Los funcionarios alegan que su intención era la de crear un área de contención de unos 30 metros entre el campo oficial de refugiados y el improvisado. Esta zona ha aumentado desde entonces, amenazando el espacio de vida de miles de personas más que quedan sin un lugar adonde ir. 

Se debe encontrar una solución duradera y digna para la comunidad Rohingya, no sólo en los países donde buscan asilo, sino en el de su origen, Myanmar. 

Lamentablemente, esta situación desesperada no es nada nuevo para los Rohingya, la minoría étnica musulmana procedente de Myanmar, donde se les niega la ciudadanía y sufren persecuciones y discriminación. Durante las dos últimas décadas cientos de miles de personas han huido de sus hogares para buscar refugio en el extranjero; sin embargo, a muy pocos se les ha concedido el estatuto de refugiado. La mayoría lucha por sobrevivir, sin ayuda y sin reconocimiento en países como Bangladesh y Tailandia. 
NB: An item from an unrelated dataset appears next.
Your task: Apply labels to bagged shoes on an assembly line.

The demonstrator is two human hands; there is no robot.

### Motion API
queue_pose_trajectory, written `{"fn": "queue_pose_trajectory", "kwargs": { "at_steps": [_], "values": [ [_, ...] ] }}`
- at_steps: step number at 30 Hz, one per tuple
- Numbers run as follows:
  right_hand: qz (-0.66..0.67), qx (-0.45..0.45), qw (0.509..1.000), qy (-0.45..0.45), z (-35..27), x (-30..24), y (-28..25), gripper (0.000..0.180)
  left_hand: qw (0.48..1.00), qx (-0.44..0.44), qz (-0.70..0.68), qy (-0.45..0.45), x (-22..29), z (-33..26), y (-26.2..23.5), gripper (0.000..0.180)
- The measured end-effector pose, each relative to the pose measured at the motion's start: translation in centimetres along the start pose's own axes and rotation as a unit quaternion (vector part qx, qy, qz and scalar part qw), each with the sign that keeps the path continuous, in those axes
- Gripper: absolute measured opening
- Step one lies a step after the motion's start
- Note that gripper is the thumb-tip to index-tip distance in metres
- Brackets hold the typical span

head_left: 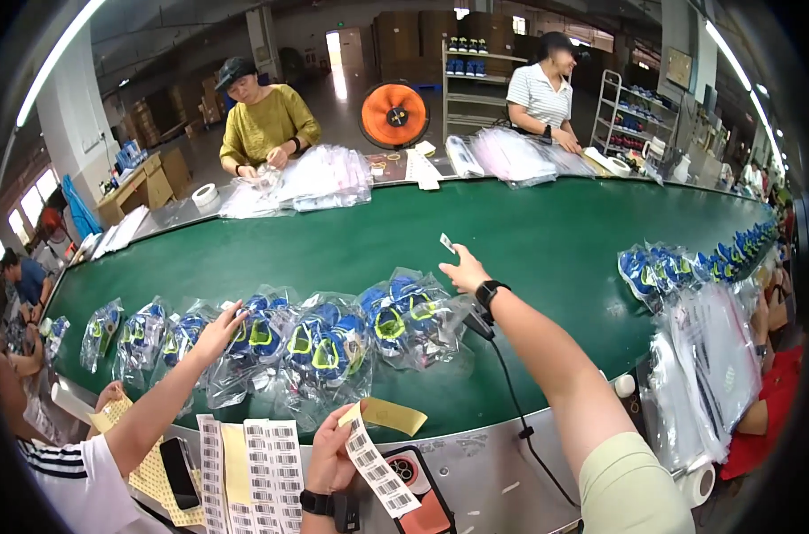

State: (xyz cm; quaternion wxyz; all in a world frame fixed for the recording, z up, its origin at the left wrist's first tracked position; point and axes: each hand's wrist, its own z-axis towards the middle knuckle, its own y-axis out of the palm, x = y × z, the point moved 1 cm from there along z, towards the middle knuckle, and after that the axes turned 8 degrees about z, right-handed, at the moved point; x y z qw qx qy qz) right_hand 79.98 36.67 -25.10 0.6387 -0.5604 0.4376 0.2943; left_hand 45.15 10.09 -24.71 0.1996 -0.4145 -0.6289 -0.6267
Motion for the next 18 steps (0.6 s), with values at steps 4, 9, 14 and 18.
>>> {"fn": "queue_pose_trajectory", "kwargs": {
  "at_steps": [4, 9, 14, 18],
  "values": [
    [0.105, -0.012, 0.991, 0.082, 2.2, -3.0, 5.4, 0.075, 0.997, 0.074, -0.004, 0.013, 1.2, 0.1, 0.7, 0.039],
    [0.030, 0.092, 0.995, -0.018, 5.8, 0.9, 6.5, 0.071, 0.998, 0.064, -0.012, -0.001, -0.3, 1.8, 0.5, 0.037],
    [0.254, 0.044, 0.966, 0.016, -1.6, 0.3, 3.0, 0.074, 0.997, 0.079, -0.006, 0.012, 0.7, 1.3, -0.1, 0.036],
    [0.286, 0.041, 0.956, 0.051, -4.5, 2.3, -1.7, 0.074, 0.996, 0.081, -0.015, 0.015, 0.3, 1.7, 0.0, 0.033]
  ]
}}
MSF ha atendido a la población de Bangladesh desde 1992. Recientemente, la organización creó un programa de atención básica de salud en las colinas de Chittagong; asistió a las víctimas del ciclón AILA y, además, realizó una intervención de emergencia para ayudar a los Rohingya no registrados en el campo de Kutupalong, pero con servicios abiertos a la comunidad de acogida.